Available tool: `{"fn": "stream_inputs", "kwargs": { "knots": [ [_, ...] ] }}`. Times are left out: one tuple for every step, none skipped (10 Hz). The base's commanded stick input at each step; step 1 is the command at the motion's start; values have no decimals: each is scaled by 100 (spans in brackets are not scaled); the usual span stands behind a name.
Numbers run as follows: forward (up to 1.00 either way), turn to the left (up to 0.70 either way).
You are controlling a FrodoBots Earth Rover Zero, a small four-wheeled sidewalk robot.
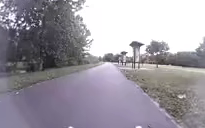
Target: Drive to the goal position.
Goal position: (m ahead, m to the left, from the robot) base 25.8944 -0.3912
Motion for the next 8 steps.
{"fn": "stream_inputs", "kwargs": {
  "knots": [
    [70,1],
    [70,1],
    [70,1],
    [70,1],
    [70,1],
    [70,1],
    [70,1],
    [70,1]
  ]
}}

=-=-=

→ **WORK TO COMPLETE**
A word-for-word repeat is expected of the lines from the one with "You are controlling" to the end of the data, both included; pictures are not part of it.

→ **EXPECTED ANSWER**
You are controlling a FrodoBots Earth Rover Zero, a small four-wheeled sidewalk robot.
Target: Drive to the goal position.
Goal position: (m ahead, m to the left, from the robot) base 25.8944 -0.3912
Motion for the next 8 steps.
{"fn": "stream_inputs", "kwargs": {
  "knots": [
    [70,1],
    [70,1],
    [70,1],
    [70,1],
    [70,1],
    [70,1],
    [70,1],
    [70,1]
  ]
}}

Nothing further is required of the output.